__Exercise objective__.
Gather each line in the entries that includes the string "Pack".
++++++++++
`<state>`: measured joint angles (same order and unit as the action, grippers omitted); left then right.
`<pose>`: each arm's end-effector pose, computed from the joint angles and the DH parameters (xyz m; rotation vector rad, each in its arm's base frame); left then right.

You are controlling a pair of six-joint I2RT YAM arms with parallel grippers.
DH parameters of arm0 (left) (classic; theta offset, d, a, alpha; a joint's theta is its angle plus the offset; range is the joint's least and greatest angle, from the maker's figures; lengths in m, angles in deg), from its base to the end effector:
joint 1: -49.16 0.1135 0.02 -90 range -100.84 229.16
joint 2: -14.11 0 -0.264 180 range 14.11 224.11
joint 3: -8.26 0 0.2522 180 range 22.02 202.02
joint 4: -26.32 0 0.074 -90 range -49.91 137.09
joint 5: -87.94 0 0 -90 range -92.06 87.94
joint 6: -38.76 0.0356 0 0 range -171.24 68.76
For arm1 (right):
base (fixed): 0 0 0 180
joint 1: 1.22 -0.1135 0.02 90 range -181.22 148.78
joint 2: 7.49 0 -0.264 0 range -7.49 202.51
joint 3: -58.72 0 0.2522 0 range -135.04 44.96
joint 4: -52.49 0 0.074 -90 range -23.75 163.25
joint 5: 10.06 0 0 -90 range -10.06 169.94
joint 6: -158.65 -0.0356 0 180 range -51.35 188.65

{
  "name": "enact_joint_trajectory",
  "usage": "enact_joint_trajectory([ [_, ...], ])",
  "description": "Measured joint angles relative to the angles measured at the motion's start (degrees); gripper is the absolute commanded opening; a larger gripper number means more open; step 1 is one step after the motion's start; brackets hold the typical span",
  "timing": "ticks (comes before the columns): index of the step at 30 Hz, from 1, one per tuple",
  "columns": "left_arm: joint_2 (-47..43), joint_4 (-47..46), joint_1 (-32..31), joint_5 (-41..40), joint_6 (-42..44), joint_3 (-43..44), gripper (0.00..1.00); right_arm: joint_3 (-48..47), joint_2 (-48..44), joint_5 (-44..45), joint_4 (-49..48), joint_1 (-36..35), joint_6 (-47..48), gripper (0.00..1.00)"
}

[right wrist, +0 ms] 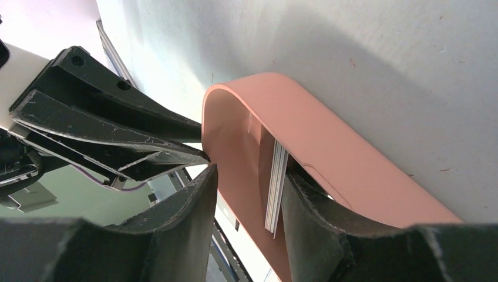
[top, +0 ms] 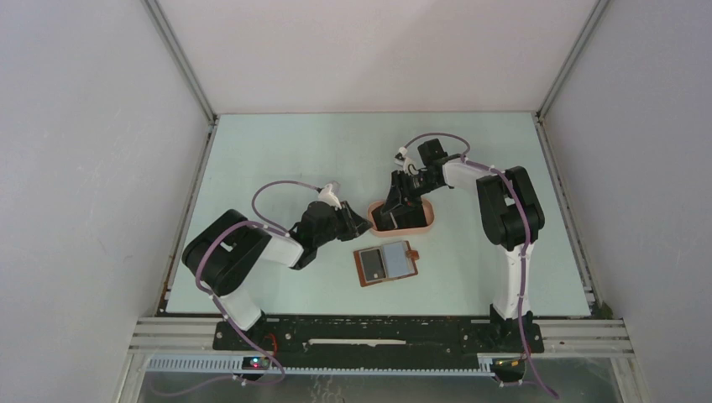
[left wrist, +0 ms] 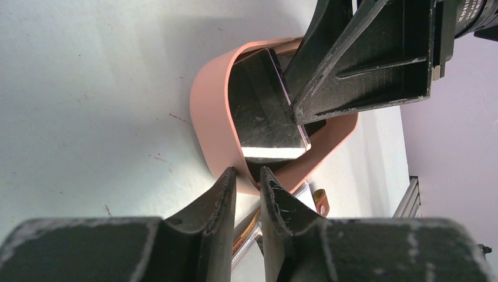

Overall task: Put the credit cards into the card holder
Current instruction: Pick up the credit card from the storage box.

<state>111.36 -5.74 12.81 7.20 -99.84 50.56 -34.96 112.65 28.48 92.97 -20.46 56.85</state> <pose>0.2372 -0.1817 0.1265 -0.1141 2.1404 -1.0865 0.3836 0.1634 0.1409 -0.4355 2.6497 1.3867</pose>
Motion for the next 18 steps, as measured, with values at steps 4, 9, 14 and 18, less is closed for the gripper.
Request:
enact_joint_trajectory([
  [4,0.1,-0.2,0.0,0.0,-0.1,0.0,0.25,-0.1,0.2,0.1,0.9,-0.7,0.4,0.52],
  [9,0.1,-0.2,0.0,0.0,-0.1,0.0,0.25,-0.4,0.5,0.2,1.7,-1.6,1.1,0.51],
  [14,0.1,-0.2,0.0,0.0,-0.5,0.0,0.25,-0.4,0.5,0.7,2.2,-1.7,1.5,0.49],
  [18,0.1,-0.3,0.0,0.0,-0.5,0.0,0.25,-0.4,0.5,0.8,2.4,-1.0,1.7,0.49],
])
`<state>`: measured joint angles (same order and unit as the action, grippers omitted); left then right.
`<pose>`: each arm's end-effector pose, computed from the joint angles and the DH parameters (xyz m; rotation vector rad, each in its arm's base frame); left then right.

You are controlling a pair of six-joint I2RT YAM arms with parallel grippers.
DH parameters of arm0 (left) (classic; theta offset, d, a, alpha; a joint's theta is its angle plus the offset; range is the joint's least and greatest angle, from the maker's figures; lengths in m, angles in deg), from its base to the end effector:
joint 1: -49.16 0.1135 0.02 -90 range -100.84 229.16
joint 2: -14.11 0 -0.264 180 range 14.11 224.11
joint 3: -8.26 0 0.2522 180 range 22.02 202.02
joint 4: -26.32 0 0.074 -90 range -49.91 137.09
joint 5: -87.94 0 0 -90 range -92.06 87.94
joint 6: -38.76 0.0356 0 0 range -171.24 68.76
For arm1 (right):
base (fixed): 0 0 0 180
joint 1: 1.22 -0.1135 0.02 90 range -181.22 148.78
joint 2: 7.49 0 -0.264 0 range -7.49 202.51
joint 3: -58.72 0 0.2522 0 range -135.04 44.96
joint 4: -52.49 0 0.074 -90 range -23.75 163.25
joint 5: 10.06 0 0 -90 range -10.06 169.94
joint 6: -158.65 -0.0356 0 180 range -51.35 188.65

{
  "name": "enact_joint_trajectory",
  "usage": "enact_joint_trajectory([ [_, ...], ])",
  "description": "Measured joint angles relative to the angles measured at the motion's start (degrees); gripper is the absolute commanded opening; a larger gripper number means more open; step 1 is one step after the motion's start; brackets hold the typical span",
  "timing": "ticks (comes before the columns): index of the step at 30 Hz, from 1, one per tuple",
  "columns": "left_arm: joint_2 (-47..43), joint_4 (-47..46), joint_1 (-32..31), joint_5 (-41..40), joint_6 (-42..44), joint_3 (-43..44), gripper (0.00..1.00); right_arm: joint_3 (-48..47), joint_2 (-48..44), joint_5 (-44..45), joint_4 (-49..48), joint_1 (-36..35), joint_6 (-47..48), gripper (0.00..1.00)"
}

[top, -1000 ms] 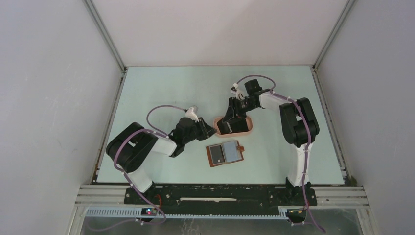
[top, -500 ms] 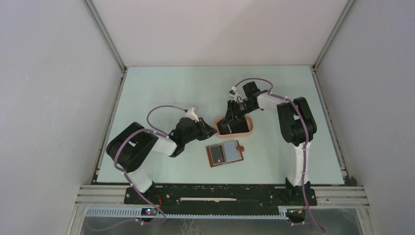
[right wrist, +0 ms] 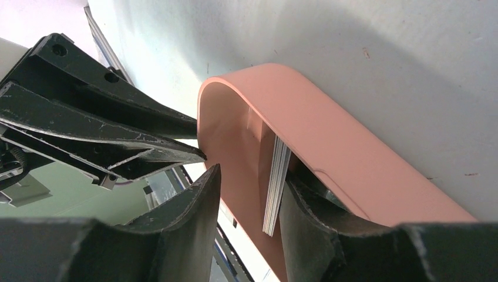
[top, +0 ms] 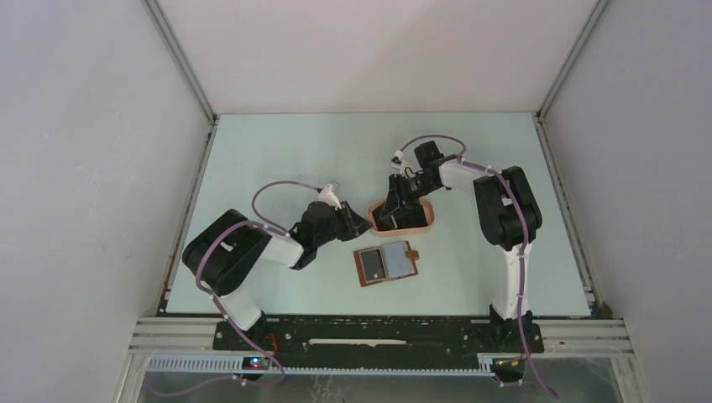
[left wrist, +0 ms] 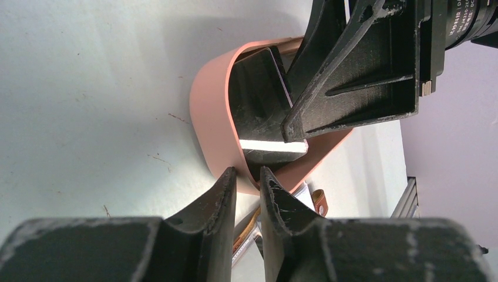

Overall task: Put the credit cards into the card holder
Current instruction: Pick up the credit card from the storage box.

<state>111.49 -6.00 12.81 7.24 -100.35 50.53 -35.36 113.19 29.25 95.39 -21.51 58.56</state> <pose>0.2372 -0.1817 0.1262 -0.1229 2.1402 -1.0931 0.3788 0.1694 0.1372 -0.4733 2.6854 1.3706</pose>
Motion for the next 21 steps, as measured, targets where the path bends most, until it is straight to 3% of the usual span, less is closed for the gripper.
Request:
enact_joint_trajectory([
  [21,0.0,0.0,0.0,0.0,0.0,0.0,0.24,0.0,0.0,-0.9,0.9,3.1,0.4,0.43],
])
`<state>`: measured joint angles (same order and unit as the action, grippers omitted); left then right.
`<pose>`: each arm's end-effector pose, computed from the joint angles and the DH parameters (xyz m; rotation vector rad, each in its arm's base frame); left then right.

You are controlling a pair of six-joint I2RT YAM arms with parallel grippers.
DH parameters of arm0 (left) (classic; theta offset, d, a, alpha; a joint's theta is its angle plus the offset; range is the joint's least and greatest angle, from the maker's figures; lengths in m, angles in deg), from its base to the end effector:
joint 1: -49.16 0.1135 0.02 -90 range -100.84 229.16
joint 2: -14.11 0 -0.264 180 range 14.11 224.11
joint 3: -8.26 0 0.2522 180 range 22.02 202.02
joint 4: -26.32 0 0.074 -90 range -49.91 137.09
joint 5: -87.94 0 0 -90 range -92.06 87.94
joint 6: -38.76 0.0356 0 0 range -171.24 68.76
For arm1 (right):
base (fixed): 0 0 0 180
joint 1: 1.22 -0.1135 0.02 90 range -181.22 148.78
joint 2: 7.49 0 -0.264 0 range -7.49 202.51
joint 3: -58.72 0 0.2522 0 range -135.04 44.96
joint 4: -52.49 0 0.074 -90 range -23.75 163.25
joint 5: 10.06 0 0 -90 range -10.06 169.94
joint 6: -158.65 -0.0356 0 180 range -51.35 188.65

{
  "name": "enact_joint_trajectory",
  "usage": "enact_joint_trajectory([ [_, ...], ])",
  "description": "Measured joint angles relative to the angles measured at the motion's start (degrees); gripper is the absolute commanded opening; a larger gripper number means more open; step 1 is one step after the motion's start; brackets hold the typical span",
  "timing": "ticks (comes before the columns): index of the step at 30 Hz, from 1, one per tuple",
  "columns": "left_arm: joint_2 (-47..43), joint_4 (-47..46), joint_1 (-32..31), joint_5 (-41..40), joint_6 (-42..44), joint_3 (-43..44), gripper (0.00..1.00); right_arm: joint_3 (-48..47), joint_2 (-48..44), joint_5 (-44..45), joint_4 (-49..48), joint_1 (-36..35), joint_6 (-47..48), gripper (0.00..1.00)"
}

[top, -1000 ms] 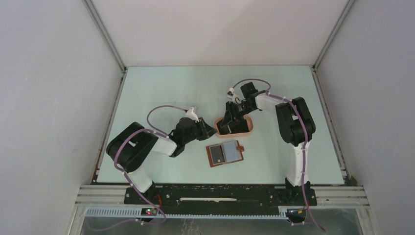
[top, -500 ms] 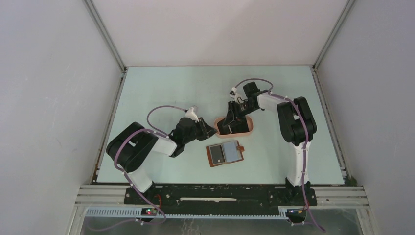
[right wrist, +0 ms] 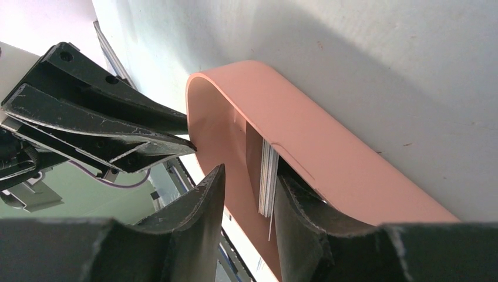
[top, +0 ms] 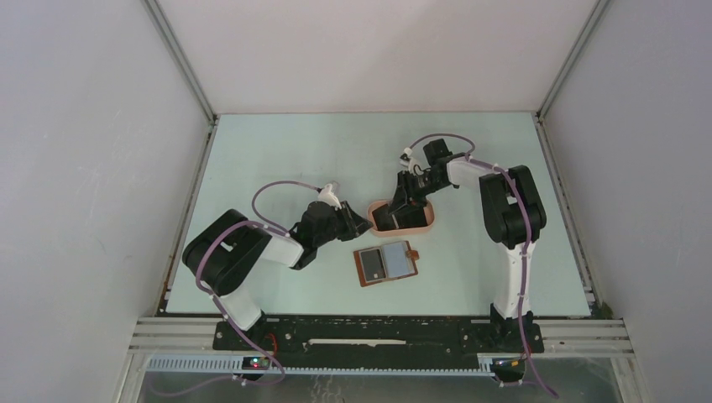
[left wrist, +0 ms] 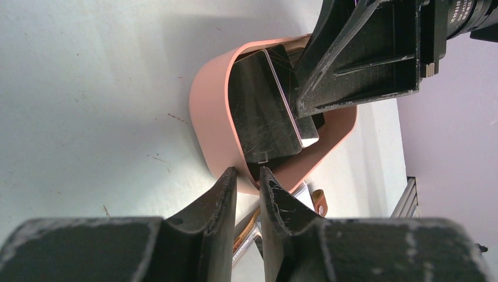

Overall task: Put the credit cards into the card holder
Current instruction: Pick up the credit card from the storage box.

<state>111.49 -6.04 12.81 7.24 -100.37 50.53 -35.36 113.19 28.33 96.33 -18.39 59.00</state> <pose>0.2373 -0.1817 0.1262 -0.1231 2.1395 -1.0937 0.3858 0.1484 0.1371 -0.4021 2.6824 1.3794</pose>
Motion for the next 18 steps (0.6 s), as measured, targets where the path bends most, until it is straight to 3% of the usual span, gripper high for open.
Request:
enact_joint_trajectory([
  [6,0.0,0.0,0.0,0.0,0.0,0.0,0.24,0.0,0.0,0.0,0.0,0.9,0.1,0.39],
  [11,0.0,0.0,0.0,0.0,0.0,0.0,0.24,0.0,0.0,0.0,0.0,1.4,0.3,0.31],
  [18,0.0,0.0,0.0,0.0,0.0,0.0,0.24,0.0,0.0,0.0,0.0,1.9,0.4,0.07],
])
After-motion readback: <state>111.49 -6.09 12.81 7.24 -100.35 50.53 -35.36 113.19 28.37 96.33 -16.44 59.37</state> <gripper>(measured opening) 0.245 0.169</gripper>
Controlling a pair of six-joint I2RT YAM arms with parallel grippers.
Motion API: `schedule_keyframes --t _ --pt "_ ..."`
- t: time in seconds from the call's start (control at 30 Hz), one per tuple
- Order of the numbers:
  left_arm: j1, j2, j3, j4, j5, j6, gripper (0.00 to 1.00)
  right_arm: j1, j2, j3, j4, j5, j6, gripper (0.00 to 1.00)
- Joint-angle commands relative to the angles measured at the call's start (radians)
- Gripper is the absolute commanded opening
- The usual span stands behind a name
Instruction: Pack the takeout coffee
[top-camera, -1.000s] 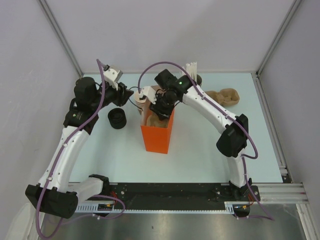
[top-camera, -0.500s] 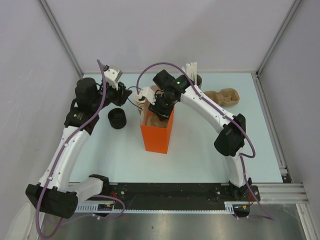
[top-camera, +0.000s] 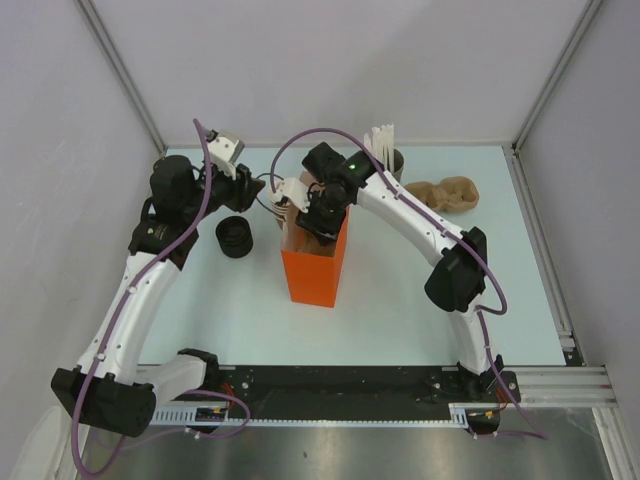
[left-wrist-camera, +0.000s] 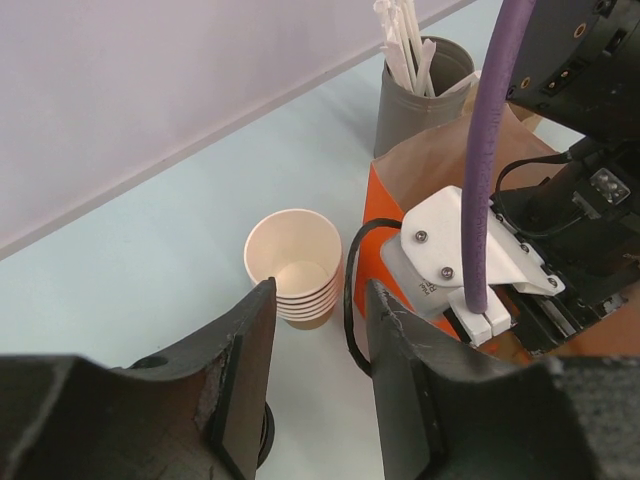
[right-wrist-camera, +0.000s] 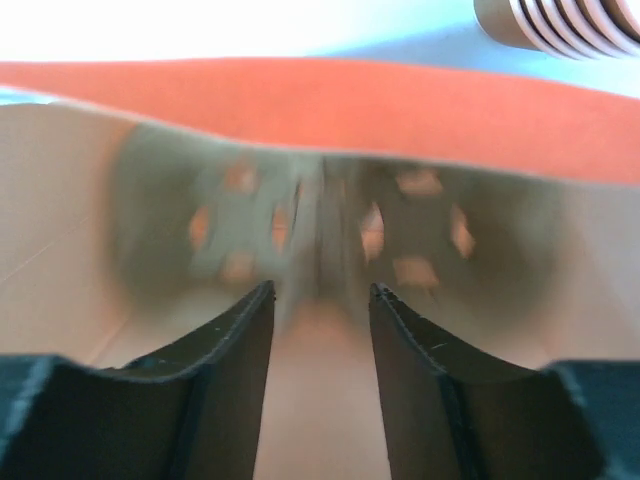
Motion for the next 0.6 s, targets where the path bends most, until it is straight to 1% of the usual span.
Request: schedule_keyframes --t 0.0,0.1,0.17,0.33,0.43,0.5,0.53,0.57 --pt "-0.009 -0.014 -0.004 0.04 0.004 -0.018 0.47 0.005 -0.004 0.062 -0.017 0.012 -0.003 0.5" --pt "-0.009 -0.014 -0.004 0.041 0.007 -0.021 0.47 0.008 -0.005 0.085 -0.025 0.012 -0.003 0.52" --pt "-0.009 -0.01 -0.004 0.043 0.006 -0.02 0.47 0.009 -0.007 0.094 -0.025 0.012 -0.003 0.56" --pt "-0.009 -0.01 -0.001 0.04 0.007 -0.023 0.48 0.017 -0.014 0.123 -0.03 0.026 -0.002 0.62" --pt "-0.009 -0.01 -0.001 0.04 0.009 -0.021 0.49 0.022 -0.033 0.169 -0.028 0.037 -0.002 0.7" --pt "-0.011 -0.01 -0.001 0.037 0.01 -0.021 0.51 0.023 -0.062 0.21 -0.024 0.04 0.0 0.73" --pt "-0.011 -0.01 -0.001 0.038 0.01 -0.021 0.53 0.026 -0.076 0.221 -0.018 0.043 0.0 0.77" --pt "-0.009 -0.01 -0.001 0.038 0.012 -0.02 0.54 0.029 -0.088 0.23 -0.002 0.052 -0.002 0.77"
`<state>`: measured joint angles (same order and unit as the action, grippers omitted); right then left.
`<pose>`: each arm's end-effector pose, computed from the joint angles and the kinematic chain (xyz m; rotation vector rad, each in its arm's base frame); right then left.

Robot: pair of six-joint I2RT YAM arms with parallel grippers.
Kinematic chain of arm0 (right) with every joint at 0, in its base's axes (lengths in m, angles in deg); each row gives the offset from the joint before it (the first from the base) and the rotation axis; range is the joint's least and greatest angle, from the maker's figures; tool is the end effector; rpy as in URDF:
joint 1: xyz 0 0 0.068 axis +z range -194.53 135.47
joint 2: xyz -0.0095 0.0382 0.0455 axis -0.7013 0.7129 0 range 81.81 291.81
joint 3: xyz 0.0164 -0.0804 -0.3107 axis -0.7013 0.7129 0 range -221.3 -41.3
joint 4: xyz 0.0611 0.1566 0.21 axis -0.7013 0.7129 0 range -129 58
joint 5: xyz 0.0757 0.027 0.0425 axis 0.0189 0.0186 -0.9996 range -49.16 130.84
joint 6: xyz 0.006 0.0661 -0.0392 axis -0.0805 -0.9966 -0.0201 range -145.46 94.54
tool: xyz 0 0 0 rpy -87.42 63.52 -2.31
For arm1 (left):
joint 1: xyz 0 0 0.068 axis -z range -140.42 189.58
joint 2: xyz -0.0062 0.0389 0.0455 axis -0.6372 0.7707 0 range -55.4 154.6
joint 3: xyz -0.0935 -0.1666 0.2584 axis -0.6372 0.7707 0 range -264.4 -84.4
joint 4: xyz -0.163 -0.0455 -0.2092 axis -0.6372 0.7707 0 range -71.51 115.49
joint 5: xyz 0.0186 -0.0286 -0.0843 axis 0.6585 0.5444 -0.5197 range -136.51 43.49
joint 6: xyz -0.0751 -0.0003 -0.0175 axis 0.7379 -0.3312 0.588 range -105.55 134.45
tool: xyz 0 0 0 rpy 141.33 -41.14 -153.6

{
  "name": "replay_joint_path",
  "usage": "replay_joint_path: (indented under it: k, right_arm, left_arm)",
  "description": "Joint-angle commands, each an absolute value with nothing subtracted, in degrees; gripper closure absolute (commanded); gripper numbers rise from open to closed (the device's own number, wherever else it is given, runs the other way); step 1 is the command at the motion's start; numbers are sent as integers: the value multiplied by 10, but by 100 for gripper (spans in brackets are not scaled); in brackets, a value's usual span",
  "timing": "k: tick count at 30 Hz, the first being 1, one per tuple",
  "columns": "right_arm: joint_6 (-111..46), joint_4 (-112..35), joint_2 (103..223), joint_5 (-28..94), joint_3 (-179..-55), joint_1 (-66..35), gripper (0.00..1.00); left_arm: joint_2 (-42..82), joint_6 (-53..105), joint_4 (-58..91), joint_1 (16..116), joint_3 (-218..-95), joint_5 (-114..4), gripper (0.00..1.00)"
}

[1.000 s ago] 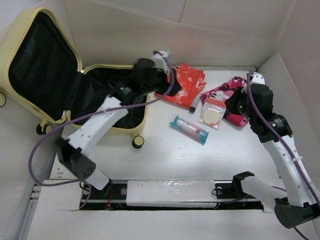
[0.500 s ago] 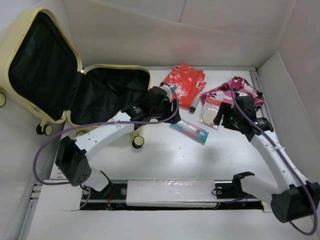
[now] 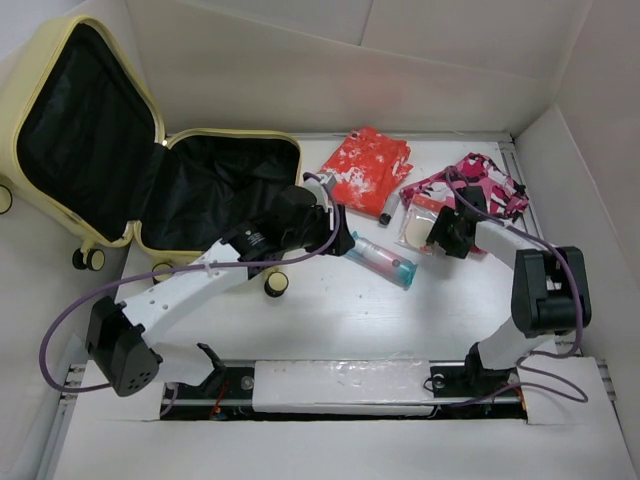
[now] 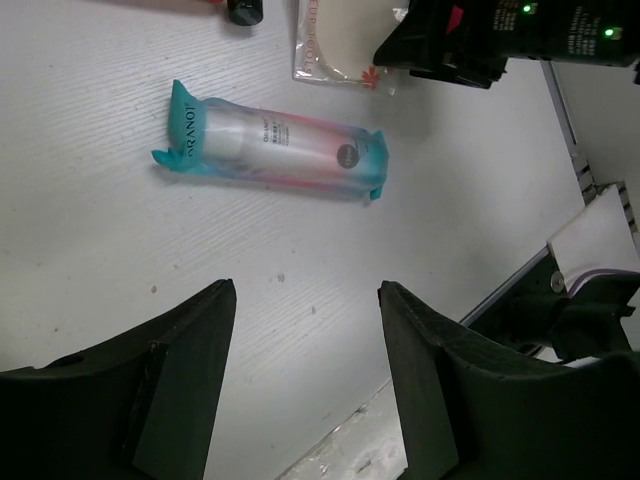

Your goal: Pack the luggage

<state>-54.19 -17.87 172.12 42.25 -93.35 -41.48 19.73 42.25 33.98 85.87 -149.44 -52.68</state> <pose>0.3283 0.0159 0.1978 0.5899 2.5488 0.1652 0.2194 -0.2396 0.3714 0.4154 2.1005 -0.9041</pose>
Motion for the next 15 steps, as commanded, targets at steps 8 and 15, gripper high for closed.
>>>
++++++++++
__Solution for this problem__.
Instruction: Pack the takeout coffee
Your goal: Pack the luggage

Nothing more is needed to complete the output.